Faulty diesel generators. Got any idea of when and why they might need those generators ????? You think it is okay to falsify reports???
And why does Indian Point need over 100 exemptions from safety regulations.
So in your view all Nuke plants that willfully have safety violations and who need more than 100 exemptions just to operate are safe.
Nah, haven’t you heard ..the sea is big. Freepers here think it can leak more than 1000 millisieverts per hour of radioactive material for years and years and years and years (because that is how long it is going to take to keep this thing cool)..and all will be well.
Of course, there are a lot of people in Japan that eat sushi and a lot of Fisherman who depend on the sea for a living.
But hey, mutated radioactive sushi will be good for those living in tokoyo.
“The ratio of the two isotopes in the seawater samples, combined with the discovery of the cracked shaft itself, supports the idea that the radioactivity is coming from the reactor and not the spent fuel pools at the plant, said Gary Was, a professor of nuclear engineering at the University of Michigan.”
To a someone like you, nothing but running around like a chicken without a head will satisfy. Since I don’t do such things, nearly everything I do will be a disappointment to you.
Let’s talk a bit about instruments and measurements:
The first things I wondered upon watching Greenpeace’s bit of science theater: What is their instrument, make, model, etc? Who calibrated their instrument? When was that calibration done? To what reference? Do they have experience in running a Geiger counter? Do they have it on the correct setting? Are they taking these readings at a consistent height above the object/surface or terrain they’re measuring? Do they call out which nuclides are giving off these readings they’re taking? All unanswered questions I have.
See, I’ve actually worked in a lab where I calibrated electronic instruments. They *can* be wrong, sometimes wildly so. The only way you know you can trust them is to calibrate them to a known reference. In our lab, we had references of electronic standard quantities that were calibrated every year to references and protocols controlled by what used to be called the National Bureau of Standards, now “NIST.” The calibration standard we had in our lab cost 10’s of thousands of dollars, and once set up, was never moved except for being sent out to be calibrated and checked itself.

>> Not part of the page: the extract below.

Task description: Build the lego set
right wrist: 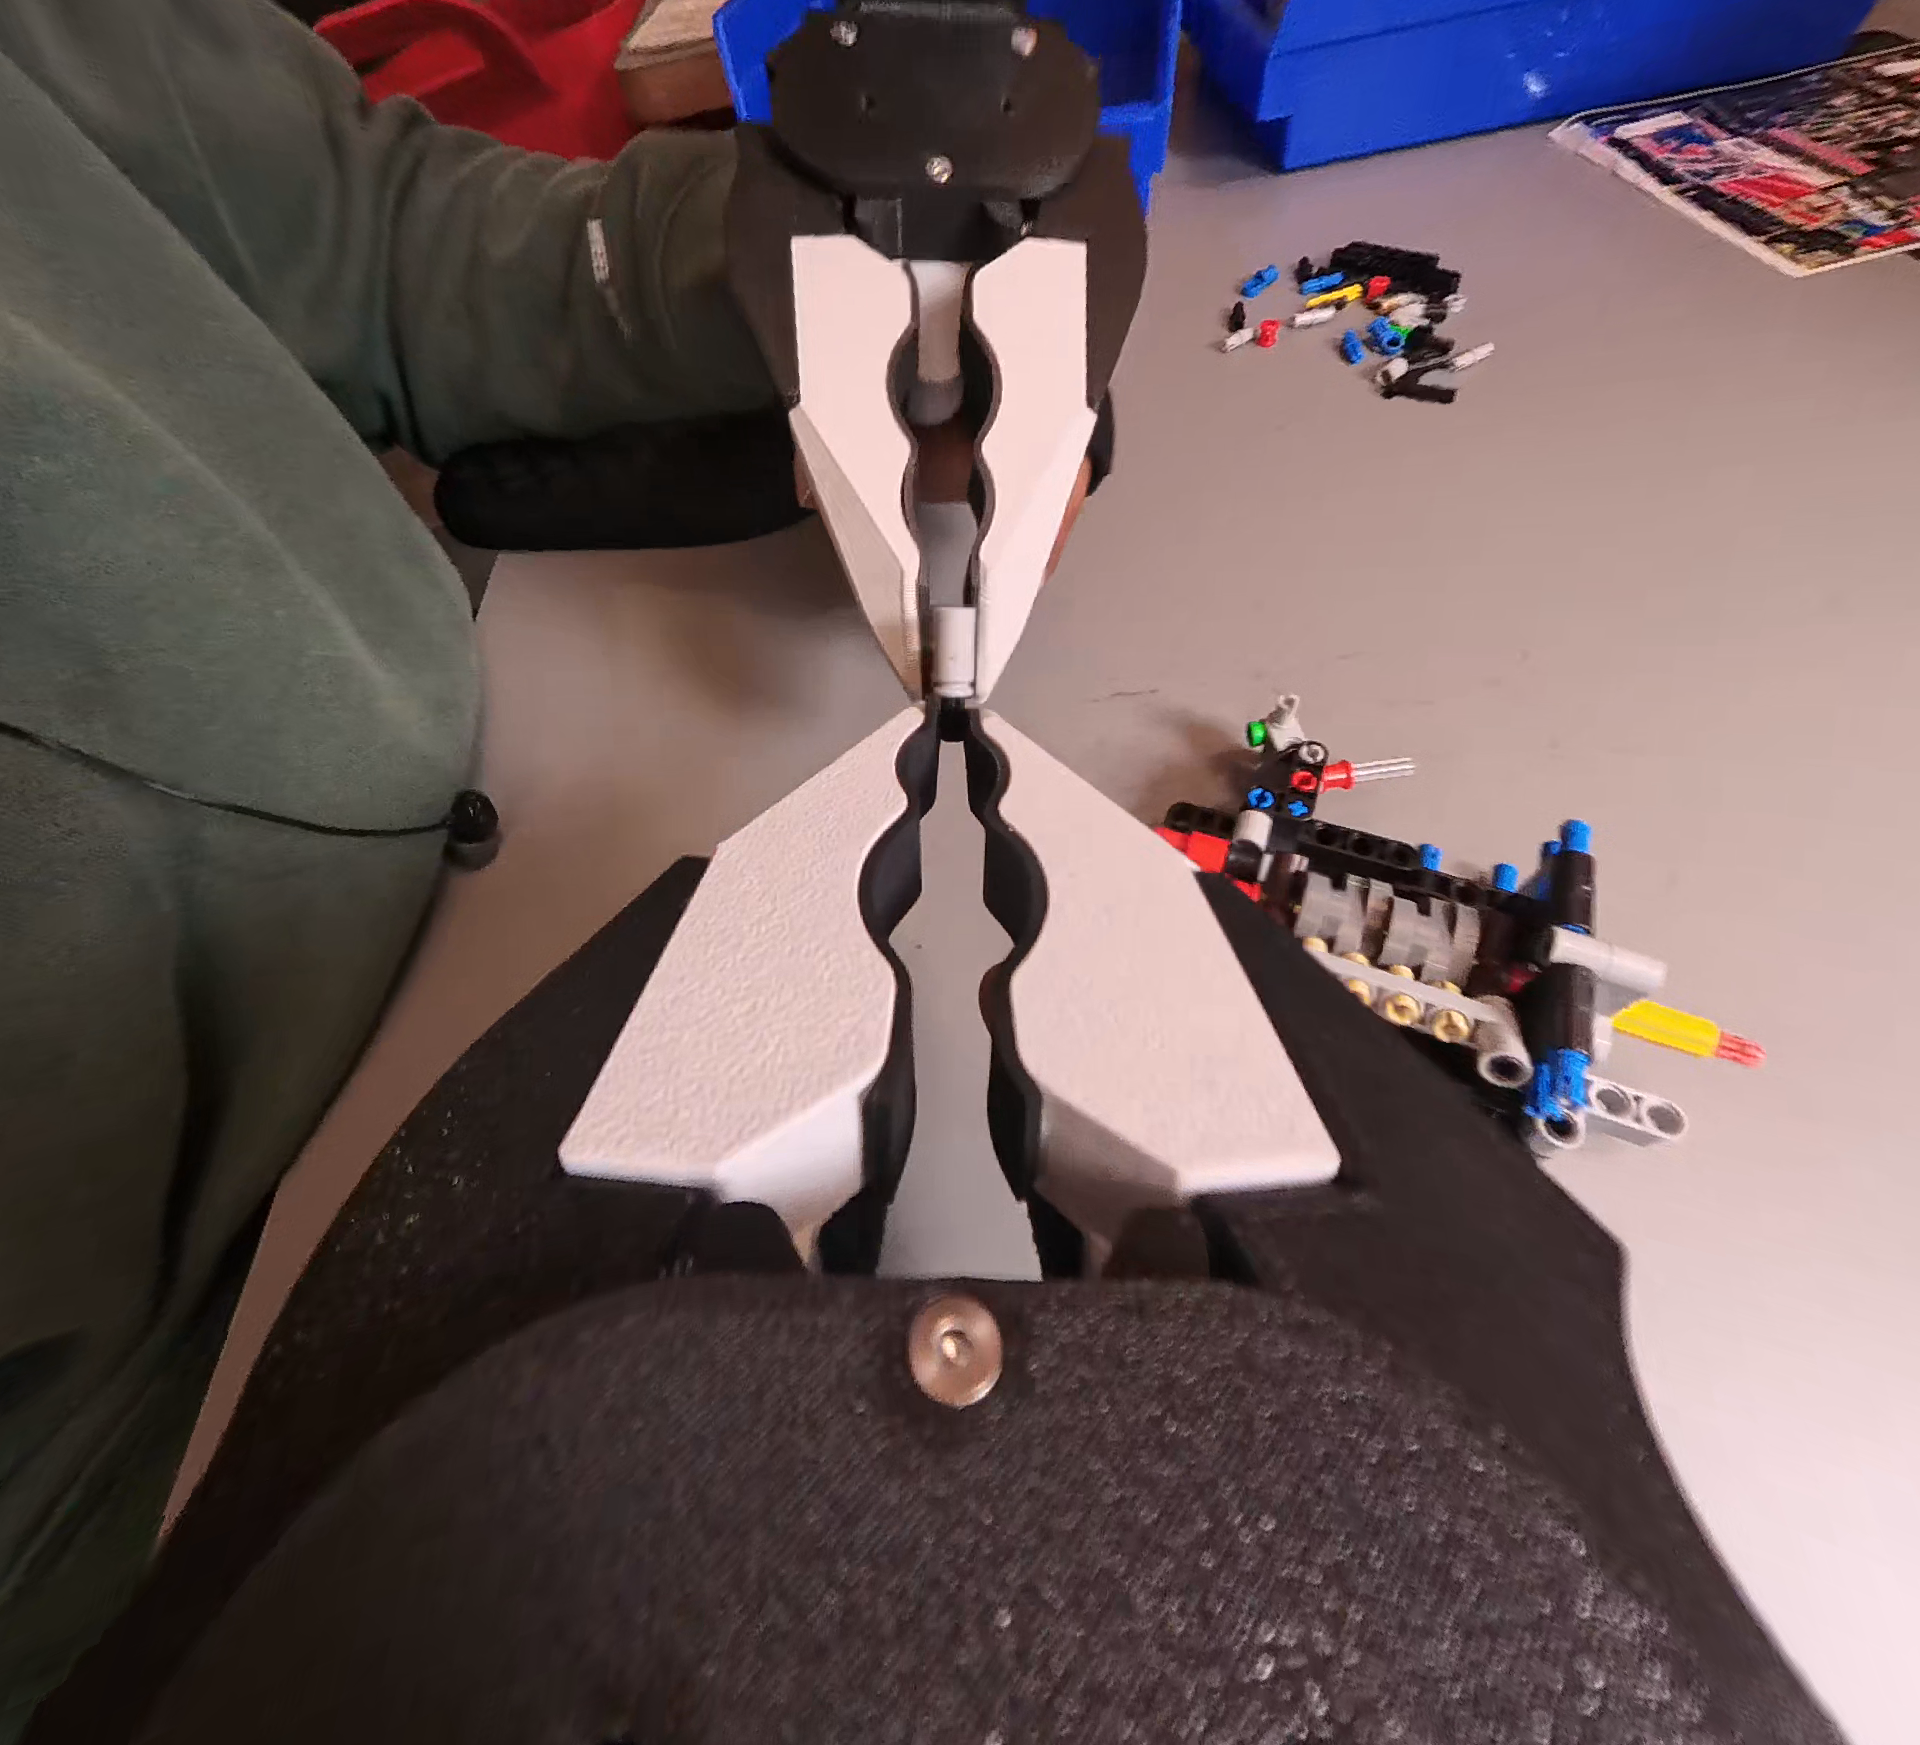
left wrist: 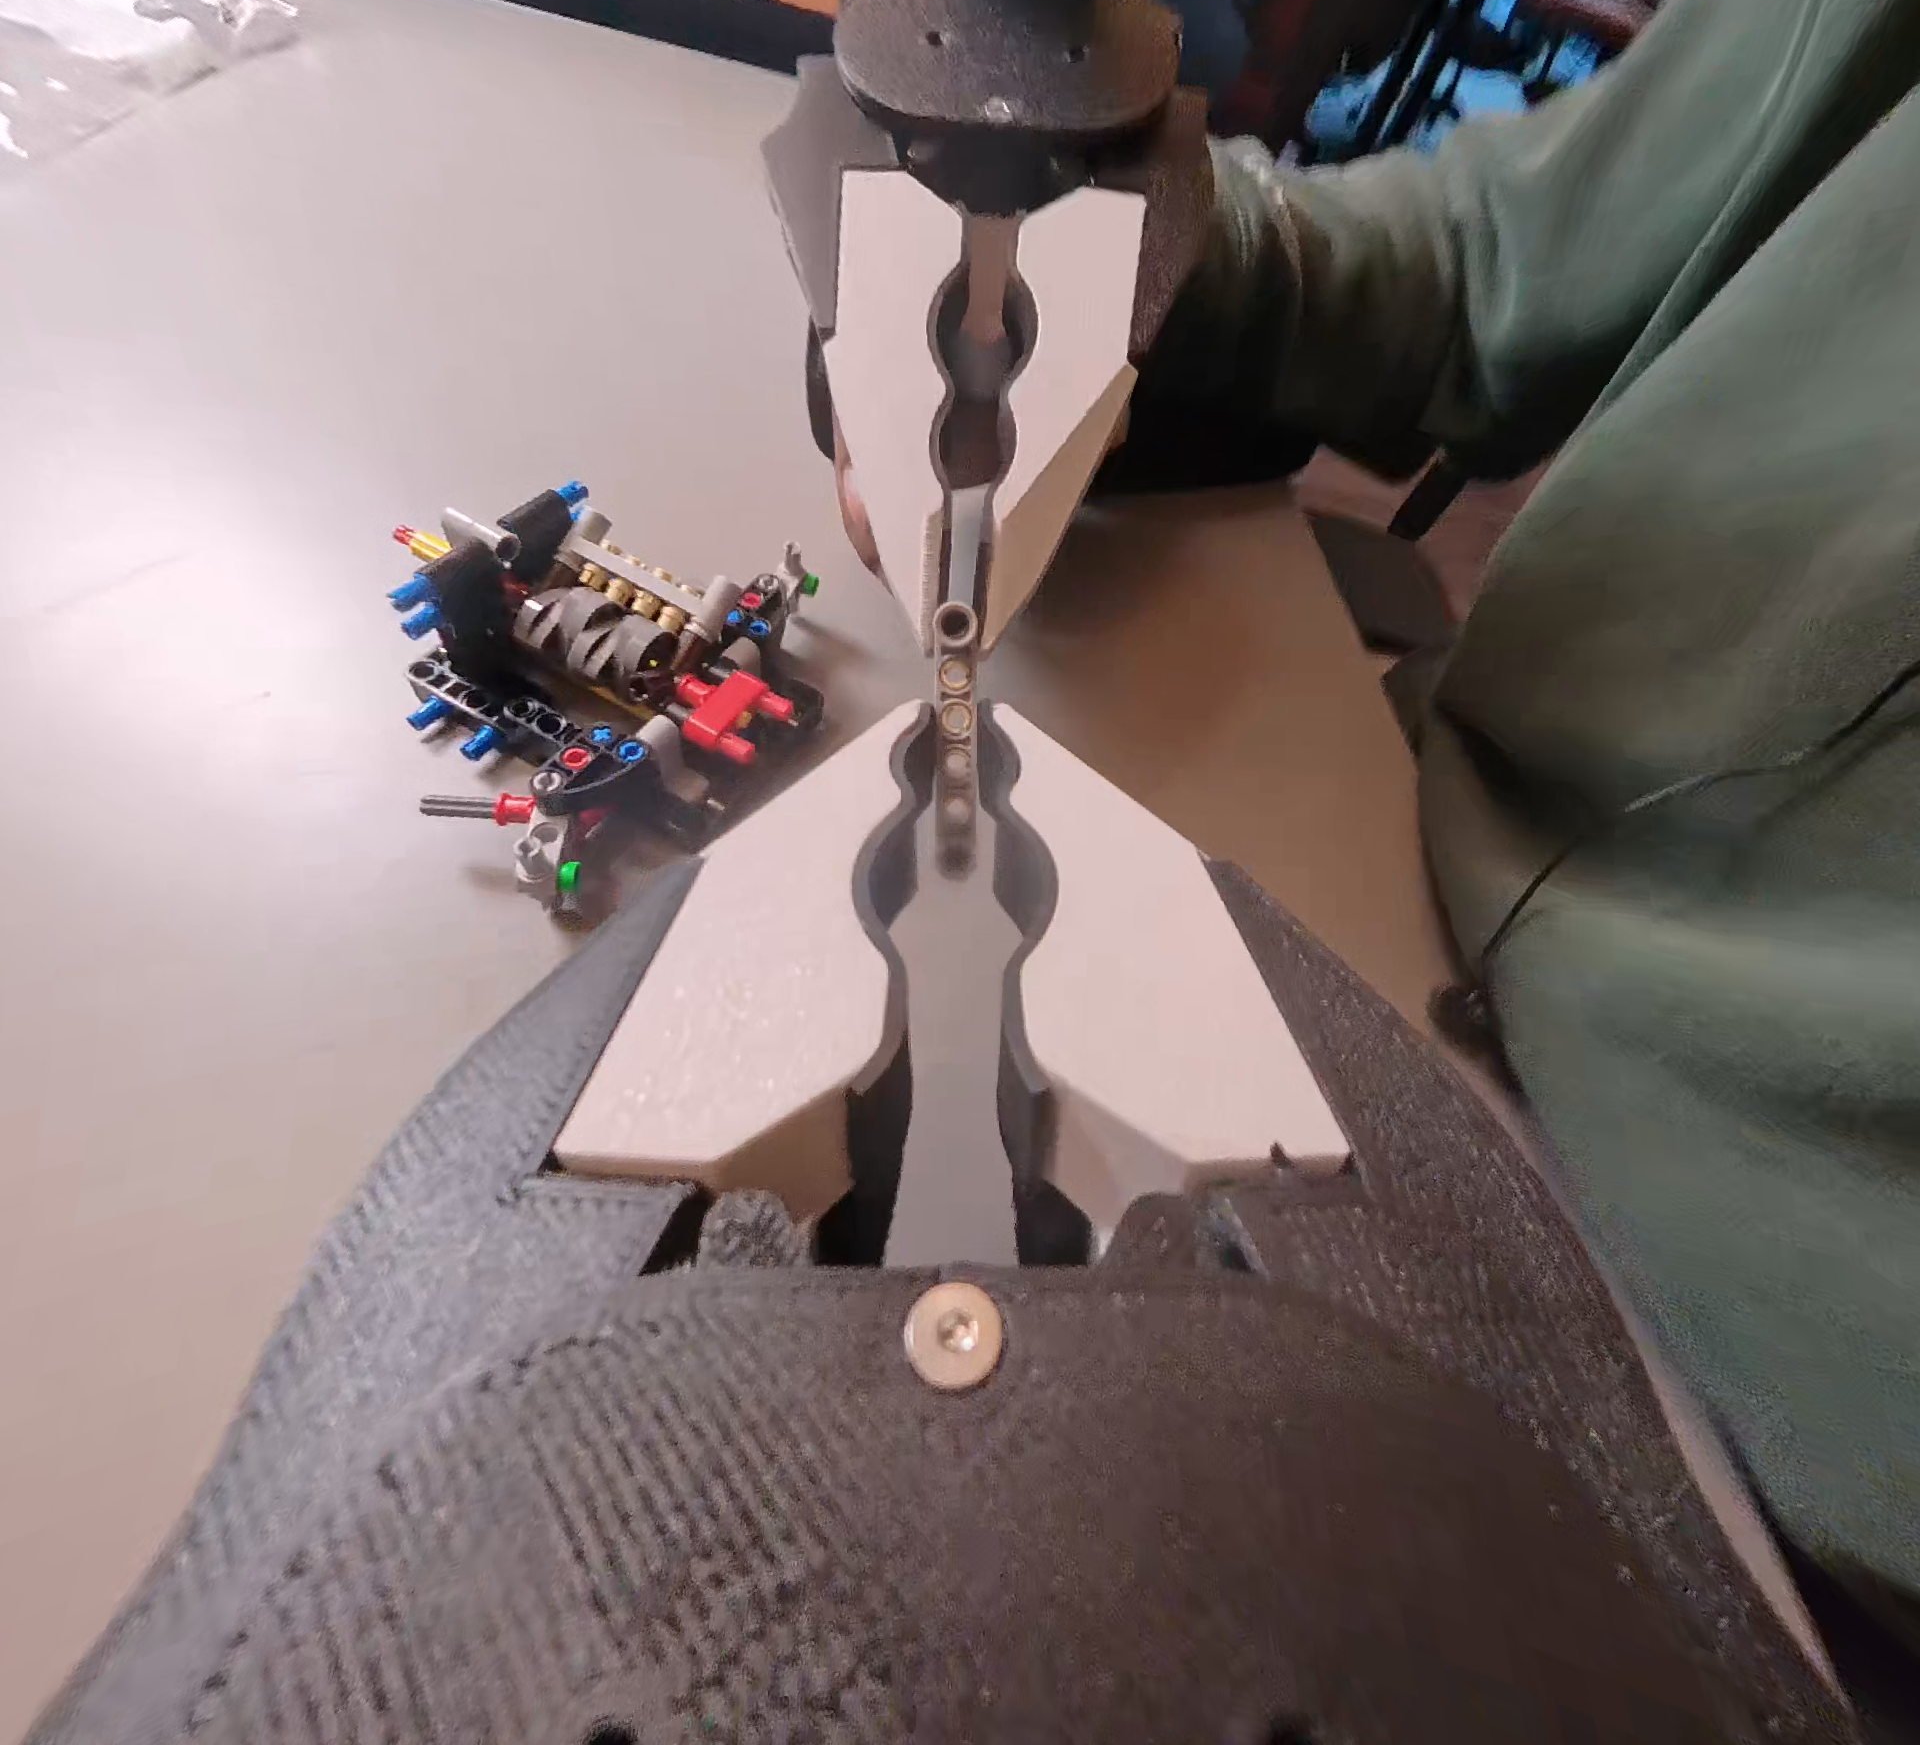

The instruments that we calibrated with that standard cost only hundreds to low thousands of dollars. It was a rare electronic instrument that was dead-on after a year of use. Many of them would be within tolerances, a significant proportion would not be within tolerances, especially anything portable.
Lest you think that my thoughts are heresy, here’s a little write-up that you might want to read and process:
As for Coulter: She’s another goddamn lawyer with a liberal arts degree: useless on technical topics, just as they all are, regardless of political preference.
“why cant these Nuke Plant operators just operate their plants in a safe manner - whether it is Japan or the US.”
Because, in the case of the US, the EPA is swayed by politics, not science. And $$$ = exemptions.
Once again the public is not being informed of the seriousness of this nuclear issue.